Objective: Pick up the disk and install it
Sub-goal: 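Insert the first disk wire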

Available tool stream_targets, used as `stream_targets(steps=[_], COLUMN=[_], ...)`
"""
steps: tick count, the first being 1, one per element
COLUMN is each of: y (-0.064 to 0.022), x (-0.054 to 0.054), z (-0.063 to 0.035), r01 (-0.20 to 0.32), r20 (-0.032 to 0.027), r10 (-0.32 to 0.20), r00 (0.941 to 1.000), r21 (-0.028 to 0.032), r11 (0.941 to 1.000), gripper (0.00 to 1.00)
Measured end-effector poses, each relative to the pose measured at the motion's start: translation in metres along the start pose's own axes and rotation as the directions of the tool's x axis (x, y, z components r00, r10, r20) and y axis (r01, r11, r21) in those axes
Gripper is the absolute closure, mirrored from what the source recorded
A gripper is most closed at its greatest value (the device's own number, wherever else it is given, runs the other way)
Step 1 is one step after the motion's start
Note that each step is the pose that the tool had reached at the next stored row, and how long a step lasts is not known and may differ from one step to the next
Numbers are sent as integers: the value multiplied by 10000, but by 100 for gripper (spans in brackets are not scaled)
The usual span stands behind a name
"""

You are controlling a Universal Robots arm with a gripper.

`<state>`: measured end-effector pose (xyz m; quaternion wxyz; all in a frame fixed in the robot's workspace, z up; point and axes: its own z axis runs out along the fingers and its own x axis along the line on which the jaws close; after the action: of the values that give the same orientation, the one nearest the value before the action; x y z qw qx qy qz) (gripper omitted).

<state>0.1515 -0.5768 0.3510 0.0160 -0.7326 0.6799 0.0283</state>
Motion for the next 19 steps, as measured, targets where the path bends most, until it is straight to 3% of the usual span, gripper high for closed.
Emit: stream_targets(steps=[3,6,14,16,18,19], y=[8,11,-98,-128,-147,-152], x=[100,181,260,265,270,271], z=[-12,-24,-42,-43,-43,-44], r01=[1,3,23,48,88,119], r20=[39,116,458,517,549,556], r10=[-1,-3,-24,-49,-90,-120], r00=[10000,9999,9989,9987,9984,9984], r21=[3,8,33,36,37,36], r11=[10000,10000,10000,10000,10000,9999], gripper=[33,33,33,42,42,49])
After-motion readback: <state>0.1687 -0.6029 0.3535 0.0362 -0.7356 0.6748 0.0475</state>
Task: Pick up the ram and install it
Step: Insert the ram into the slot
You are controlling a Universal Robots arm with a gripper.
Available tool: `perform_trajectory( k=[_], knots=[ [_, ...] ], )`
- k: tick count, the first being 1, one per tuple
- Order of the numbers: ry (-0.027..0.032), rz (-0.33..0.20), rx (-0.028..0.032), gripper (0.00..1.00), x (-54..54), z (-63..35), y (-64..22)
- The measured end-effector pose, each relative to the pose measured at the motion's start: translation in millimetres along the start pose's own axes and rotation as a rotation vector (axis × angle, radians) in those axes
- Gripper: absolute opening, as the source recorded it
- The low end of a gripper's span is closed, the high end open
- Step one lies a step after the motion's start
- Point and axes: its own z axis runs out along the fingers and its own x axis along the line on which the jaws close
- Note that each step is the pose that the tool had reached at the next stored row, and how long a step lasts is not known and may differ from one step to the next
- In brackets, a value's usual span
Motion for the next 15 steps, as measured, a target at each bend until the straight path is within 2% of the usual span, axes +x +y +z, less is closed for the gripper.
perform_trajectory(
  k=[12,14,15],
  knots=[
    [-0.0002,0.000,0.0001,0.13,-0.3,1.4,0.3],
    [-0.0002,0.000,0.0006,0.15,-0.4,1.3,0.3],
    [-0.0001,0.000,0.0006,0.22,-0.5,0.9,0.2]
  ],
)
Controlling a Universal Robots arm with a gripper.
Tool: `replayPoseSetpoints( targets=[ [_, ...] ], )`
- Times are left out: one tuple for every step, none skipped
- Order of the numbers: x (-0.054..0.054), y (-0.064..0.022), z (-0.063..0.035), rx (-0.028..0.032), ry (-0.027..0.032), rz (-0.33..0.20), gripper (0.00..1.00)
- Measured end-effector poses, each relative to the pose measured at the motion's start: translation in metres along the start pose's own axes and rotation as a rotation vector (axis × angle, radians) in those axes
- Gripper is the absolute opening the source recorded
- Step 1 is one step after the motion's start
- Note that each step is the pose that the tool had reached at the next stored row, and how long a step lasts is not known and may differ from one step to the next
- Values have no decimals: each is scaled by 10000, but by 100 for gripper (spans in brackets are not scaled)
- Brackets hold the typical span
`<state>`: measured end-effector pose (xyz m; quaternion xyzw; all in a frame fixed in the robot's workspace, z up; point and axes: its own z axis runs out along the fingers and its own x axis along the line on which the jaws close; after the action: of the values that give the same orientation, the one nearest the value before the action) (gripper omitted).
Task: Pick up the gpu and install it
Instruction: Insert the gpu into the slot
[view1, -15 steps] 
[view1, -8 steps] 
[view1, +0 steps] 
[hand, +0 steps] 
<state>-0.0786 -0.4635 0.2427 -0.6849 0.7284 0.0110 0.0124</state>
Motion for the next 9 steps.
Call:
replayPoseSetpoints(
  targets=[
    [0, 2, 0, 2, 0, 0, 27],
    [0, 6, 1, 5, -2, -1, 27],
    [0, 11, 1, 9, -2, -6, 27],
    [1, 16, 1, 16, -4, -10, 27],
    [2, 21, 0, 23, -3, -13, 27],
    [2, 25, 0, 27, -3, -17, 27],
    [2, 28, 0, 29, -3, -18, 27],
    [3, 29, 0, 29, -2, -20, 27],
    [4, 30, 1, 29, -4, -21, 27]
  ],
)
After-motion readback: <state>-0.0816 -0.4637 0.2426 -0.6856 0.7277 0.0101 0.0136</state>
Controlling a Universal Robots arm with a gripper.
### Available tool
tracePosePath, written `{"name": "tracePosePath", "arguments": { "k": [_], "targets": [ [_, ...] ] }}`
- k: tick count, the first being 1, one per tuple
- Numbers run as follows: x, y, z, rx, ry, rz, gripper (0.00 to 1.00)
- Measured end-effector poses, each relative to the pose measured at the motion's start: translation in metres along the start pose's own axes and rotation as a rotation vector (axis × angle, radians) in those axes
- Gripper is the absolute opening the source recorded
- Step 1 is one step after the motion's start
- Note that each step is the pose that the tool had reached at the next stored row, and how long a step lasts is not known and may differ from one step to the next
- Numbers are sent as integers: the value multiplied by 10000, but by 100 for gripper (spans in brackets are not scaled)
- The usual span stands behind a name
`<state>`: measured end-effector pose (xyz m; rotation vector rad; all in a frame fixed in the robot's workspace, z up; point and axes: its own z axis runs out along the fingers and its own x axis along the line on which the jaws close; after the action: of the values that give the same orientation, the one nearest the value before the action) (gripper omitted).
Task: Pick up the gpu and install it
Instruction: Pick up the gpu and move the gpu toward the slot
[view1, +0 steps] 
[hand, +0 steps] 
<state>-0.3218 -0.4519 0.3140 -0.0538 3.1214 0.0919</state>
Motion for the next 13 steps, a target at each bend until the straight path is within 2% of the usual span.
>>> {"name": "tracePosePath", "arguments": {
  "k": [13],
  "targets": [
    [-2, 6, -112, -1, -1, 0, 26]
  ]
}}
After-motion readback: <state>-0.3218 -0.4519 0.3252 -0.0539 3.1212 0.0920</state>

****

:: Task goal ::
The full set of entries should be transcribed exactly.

:: Expected output ::
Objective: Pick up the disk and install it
Sub-goal: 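Insert the first disk wire
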
Available tool stream_targets, used as `stream_targets(steps=[_], COLUMN=[_], ...)`
"""
steps: tick count, the first being 1, one per element
COLUMN is each of: y (-0.064 to 0.022), x (-0.054 to 0.054), z (-0.063 to 0.035), r01 (-0.20 to 0.32), r20 (-0.032 to 0.027), r10 (-0.32 to 0.20), r00 (0.941 to 1.000), r21 (-0.028 to 0.032), r11 (0.941 to 1.000), gripper (0.00 to 1.00)
Measured end-effector poses, each relative to the pose measured at the motion's start: translation in metres along the start pose's own axes and rotation as the directions of the tool's x axis (x, y, z components r00, r10, r20) and y axis (r01, r11, r21) in those axes
Gripper is the absolute closure, mirrored from what the source recorded
A gripper is most closed at its greatest value (the device's own number, wherever else it is given, runs the other way)
Step 1 is one step after the motion's start
Note that each step is the pose that the tool had reached at the next stored row, and how long a step lasts is not known and may differ from one step to the next
Numbers are sent as integers: the value multiplied by 10000, but by 100 for gripper (spans in brackets are not scaled)
The usual span stands behind a name
"""

You are controlling a Universal Robots arm with a gripper.

`<state>`: measured end-effector pose (xyz m; quaternion wxyz; all in a frame fixed in the robot's workspace, z up; point and axes: its own z axis runs out along the fingers and its own x axis along the line on which the jaws close; after the action: of the values that give the same orientation, the one nearest the value before the action; x y z qw qx qy qz) (gripper omitted).

<state>0.1515 -0.5768 0.3510 0.0160 -0.7326 0.6799 0.0283</state>
Motion for the next 19 steps, as measured, targets where the path bends most, until it is straight to 3% of the usual span, gripper high for closed.
Emit: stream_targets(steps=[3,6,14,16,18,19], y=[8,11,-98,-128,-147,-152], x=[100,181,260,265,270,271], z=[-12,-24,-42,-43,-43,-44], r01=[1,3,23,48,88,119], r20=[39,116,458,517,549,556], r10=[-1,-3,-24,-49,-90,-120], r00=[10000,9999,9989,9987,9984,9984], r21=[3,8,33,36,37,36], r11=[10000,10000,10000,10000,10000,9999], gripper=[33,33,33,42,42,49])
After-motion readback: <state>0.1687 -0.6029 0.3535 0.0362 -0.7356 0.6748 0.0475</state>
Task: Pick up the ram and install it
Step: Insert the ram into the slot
You are controlling a Universal Robots arm with a gripper.
Available tool: `perform_trajectory( k=[_], knots=[ [_, ...] ], )`
- k: tick count, the first being 1, one per tuple
- Order of the numbers: ry (-0.027..0.032), rz (-0.33..0.20), rx (-0.028..0.032), gripper (0.00..1.00), x (-54..54), z (-63..35), y (-64..22)
- The measured end-effector pose, each relative to the pose measured at the motion's start: translation in millimetres along the start pose's own axes and rotation as a rotation vector (axis × angle, radians) in those axes
- Gripper: absolute opening, as the source recorded it
- The low end of a gripper's span is closed, the high end open
- Step one lies a step after the motion's start
- Point and axes: its own z axis runs out along the fingers and its own x axis along the line on which the jaws close
- Note that each step is the pose that the tool had reached at the next stored row, and how long a step lasts is not known and may differ from one step to the next
- In brackets, a value's usual span
Motion for the next 15 steps, as measured, a target at each bend until the straight path is within 2% of the usual span, axes +x +y +z, less is closed for the gripper.
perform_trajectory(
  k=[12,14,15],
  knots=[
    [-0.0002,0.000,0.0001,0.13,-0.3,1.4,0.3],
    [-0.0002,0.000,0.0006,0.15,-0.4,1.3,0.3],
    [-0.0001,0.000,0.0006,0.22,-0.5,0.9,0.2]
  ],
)
Controlling a Universal Robots arm with a gripper.
Tool: `replayPoseSetpoints( targets=[ [_, ...] ], )`
- Times are left out: one tuple for every step, none skipped
- Order of the numbers: x (-0.054..0.054), y (-0.064..0.022), z (-0.063..0.035), rx (-0.028..0.032), ry (-0.027..0.032), rz (-0.33..0.20), gripper (0.00..1.00)
- Measured end-effector poses, each relative to the pose measured at the motion's start: translation in metres along the start pose's own axes and rotation as a rotation vector (axis × angle, radians) in those axes
- Gripper is the absolute opening the source recorded
- Step 1 is one step after the motion's start
- Note that each step is the pose that the tool had reached at the next stored row, and how long a step lasts is not known and may differ from one step to the next
- Values have no decimals: each is scaled by 10000, but by 100 for gripper (spans in brackets are not scaled)
- Brackets hold the typical span
`<state>`: measured end-effector pose (xyz m; quaternion xyzw; all in a frame fixed in the robot's workspace, z up; point and axes: its own z axis runs out along the fingers and its own x axis along the line on which the jaws close; after the action: of the values that give the same orientation, the one nearest the value before the action) (gripper omitted).
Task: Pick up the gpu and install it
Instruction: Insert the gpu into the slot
[view1, -15 steps] 
[view1, -8 steps] 
[view1, +0 steps] 
[hand, +0 steps] 
<state>-0.0786 -0.4635 0.2427 -0.6849 0.7284 0.0110 0.0124</state>
Motion for the next 9 steps.
Call:
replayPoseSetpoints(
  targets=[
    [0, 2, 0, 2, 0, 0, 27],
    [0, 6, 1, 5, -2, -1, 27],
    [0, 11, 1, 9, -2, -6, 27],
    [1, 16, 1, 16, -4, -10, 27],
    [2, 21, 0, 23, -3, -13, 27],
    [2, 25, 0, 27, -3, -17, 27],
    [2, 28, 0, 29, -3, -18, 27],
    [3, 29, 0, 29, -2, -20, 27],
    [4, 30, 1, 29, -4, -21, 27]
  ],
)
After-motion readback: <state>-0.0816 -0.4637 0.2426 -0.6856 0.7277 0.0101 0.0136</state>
Controlling a Universal Robots arm with a gripper.
### Available tool
tracePosePath, written `{"name": "tracePosePath", "arguments": { "k": [_], "targets": [ [_, ...] ] }}`
- k: tick count, the first being 1, one per tuple
- Numbers run as follows: x, y, z, rx, ry, rz, gripper (0.00 to 1.00)
- Measured end-effector poses, each relative to the pose measured at the motion's start: translation in metres along the start pose's own axes and rotation as a rotation vector (axis × angle, radians) in those axes
- Gripper is the absolute opening the source recorded
- Step 1 is one step after the motion's start
- Note that each step is the pose that the tool had reached at the next stored row, and how long a step lasts is not known and may differ from one step to the next
- Numbers are sent as integers: the value multiplied by 10000, but by 100 for gripper (spans in brackets are not scaled)
- The usual span stands behind a name
`<state>`: measured end-effector pose (xyz m; rotation vector rad; all in a frame fixed in the robot's workspace, z up; point and axes: its own z axis runs out along the fingers and its own x axis along the line on which the jaws close; after the action: of the values that give the same orientation, the one nearest the value before the action) (gripper omitted).
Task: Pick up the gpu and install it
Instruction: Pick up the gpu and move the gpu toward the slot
[view1, +0 steps] 
[hand, +0 steps] 
<state>-0.3218 -0.4519 0.3140 -0.0538 3.1214 0.0919</state>
Motion for the next 13 steps, a target at each bend until the straight path is within 2% of the usual span.
>>> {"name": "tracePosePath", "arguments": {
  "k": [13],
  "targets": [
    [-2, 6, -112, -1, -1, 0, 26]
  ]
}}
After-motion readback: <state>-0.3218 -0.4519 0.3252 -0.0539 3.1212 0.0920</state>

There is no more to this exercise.